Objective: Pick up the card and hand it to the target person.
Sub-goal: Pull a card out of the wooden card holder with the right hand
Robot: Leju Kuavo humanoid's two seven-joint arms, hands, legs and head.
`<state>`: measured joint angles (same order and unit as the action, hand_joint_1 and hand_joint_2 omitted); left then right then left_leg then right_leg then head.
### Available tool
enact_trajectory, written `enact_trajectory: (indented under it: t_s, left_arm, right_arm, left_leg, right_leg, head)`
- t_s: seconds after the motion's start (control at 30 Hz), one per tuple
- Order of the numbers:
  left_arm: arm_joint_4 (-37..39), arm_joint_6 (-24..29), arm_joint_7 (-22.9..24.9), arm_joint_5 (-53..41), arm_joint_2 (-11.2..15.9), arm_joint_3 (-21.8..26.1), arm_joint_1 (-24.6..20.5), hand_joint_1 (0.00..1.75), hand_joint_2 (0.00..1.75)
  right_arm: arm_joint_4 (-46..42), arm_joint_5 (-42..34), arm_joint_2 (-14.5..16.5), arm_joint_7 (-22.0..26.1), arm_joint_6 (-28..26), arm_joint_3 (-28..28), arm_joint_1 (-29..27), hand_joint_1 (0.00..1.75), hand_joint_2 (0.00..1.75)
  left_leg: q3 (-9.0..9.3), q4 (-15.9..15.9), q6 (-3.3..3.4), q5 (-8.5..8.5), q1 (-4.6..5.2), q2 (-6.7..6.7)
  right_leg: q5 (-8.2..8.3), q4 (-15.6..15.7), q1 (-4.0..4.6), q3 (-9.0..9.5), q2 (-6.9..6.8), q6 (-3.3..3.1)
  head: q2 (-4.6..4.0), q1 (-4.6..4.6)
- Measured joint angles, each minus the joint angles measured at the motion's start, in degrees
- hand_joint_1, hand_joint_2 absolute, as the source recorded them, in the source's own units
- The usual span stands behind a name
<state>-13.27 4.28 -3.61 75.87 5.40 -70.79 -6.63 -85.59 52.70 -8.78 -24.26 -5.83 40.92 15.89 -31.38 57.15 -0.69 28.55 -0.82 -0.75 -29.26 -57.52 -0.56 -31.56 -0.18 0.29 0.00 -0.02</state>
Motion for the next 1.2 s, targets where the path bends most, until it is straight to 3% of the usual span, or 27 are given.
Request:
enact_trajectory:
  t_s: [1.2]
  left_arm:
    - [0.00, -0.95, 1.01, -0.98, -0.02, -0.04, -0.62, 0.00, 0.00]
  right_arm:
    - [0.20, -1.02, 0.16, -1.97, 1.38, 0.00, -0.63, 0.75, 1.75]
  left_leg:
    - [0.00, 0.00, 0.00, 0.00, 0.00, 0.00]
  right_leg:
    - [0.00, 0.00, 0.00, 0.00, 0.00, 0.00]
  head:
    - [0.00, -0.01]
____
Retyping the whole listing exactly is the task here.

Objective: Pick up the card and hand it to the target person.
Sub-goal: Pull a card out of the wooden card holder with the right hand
Robot: Leju Kuavo humanoid's two seven-joint arms, hands, legs and head.
`<state>`: measured joint angles (same order and unit as the action, hand_joint_1 and hand_joint_2 omitted); left then right then left_leg then right_leg then head.
### Available tool
enact_trajectory, written `enact_trajectory: (indented under it: t_s, left_arm, right_arm, left_leg, right_leg, head)`
- t_s: seconds after the motion's start (control at 30 Hz), one per tuple
- Order of the numbers:
  left_arm: arm_joint_4 (-37..39), arm_joint_6 (-24..29), arm_joint_7 (-22.9..24.9), arm_joint_5 (-53..41), arm_joint_2 (-11.2..15.9), arm_joint_3 (-21.8..26.1), arm_joint_1 (-24.6..20.5), hand_joint_1 (0.00..1.75), hand_joint_2 (0.00..1.75)
  right_arm: arm_joint_4 (-46..42), arm_joint_5 (-42..34), arm_joint_2 (-14.5..16.5), arm_joint_7 (-22.0..26.1), arm_joint_6 (-28..26), arm_joint_3 (-28..28), arm_joint_1 (-29..27), hand_joint_1 (0.00..1.75), hand_joint_2 (0.00..1.75)
  left_leg: q3 (-9.0..9.3), q4 (-15.9..15.9), q6 (-3.3..3.4), q5 (-8.5..8.5), q1 (-4.6..5.2), q2 (-6.7..6.7)
  right_leg: q5 (-8.2..8.3), q4 (-15.6..15.7), q1 (-4.0..4.6), q3 (-9.0..9.5), q2 (-6.9..6.8), q6 (-3.3..3.1)
  head: q2 (-4.6..4.0), q1 (-4.6..4.6)
- Measured joint angles, each minus the joint angles measured at the motion's start, in degrees
- hand_joint_1, hand_joint_2 absolute, as the source recorded them, in the source's own units
- The usual span stands behind a name
<state>-13.27 4.28 -3.61 75.87 5.40 -70.79 -6.63 -85.59 52.70 -8.78 -24.26 -5.83 40.92 15.89 -31.38 57.15 -0.69 28.55 -0.82 -0.75 -29.26 -57.52 -0.56 -31.56 -0.18 0.29 0.00 -0.02</state>
Motion for the next 1.2 s, targets where the path bends most, until it is straight to 3% of the usual span, or 27 are given.
Request:
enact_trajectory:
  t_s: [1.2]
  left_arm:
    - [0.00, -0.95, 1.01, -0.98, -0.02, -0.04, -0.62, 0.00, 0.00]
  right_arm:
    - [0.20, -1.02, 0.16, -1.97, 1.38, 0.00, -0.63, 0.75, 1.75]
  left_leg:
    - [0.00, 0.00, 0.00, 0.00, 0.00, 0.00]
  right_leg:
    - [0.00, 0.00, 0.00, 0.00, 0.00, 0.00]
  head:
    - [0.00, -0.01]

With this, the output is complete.